Zudem stellt das Gesetz durch § 9 Nr. 1 Satz 5 GewStG weitere Anforderungen, die teilweise bereits durch kleinste Abweichungen vollumfänglich (Konjunktion: „wenn“) verletzt werden können (§ 9 Nr. 1 Satz 5 Nr. 1 GewStG; BFH v. 1.6.2022 – III R 3/21, BeckRS 2022, 21745). Zu allem Überdruss vermischt sich die Frage der erweiterten Kürzung dann auch noch mit dem Richterrecht der Betriebsaufspaltung (BFH v. 16.9.2021 – IV R 7/18, BeckRS 2021, 44488; BFH v. 22.2.2024 – III R 13/23, BeckRS 2024, 8865)…

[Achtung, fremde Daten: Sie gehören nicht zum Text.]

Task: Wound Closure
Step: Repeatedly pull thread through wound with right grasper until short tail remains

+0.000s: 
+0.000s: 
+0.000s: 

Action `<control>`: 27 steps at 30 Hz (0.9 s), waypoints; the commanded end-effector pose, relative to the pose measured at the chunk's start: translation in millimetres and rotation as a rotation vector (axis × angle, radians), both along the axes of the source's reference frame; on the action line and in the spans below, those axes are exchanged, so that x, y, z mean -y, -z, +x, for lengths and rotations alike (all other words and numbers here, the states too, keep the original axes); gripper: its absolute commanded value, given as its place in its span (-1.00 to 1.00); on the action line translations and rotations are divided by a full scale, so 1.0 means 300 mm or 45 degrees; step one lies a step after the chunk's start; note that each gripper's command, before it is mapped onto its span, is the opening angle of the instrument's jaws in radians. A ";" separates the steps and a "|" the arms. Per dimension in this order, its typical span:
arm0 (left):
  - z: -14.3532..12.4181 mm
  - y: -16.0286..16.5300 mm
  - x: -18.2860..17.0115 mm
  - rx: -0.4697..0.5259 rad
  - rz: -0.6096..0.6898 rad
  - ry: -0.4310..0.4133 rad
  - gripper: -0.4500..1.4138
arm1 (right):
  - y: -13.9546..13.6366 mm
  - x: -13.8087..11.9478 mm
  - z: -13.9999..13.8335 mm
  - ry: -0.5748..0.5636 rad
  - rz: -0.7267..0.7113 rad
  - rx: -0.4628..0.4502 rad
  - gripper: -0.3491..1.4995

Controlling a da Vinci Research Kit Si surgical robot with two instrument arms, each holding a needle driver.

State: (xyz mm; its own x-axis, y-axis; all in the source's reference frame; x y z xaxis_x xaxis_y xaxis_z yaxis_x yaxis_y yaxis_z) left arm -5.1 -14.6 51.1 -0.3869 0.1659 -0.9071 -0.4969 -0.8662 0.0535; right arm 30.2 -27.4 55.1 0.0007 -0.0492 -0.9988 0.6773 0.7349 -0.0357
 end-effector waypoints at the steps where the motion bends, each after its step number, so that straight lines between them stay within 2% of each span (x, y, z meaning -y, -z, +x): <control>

Eine weitere Kampfzone in diesem Kontext sind die Betriebsvorrichtungen (§ 68 BewG), die die Finanzbehörde häufig in Fällen der erweiterten Kürzung „entdeckt“: Wenn bspw. „eine grundbesitzverwaltende GmbH neben einem Hotelgebäude auch Ausstattungsgegenstände (Bierkellerkühlanlage, Kühlräume, Kühlmöbel für Theken- und Büfettanlagen) mitvermietet, die als Betriebsvorrichtungen zu qualifizieren sind“, kann sie sich damit die erweiterte Kürzung abschneiden (BFH v. 11.4.2019 – III R 36/15, BeckRS 2019, 19995). Ebenso kann es einer grundbesitzverwaltenden GmbH gehen, die aufgrund eines einheitlichen Mietvertrags ein SB-Warenhaus und eine Tankstelle vermietet (BFH v. 18.12.2019 – III R 36/17, BeckRS 2019, 41726).

So auch die Thematik in einem neuen Urteil des FG Schleswig-Holstein vom 28.3.2024 (1 K 134/22, BeckRS 2024, 10180): Die Finanzverwaltung wollte die erweiterte Kürzung bei der Vermietung eines Einkaufszentrums verweigern – sie hatte einen Lastenaufzug „im hinteren Teil des Gebäudes im Bereich der Anlieferzone, über die die Warenannahme erfolgt“, entdeckt. Hier hat das FG einen Riegel vorgeschoben: Der „Lastenaufzug“ mag im legendären Betriebsvorrichtungs-Erlass (OFdL v. 5.6.2013, BeckVerw 272720, dort unter 3.5) genannt sein. Dennoch sah das FG trotz der strengen Auslegung der „Ausschließlichkeiten“ durch den BFH Raum für die Annahme eines „unschädlichen Nebengeschäfts“ (BFH v. 11.4.2019 – III R 36/15, BeckRS 2019, 19995, Rz. 26 ff.). Wer Munition für einen Schriftsatz in diesem Bereich braucht, wird hier fündig!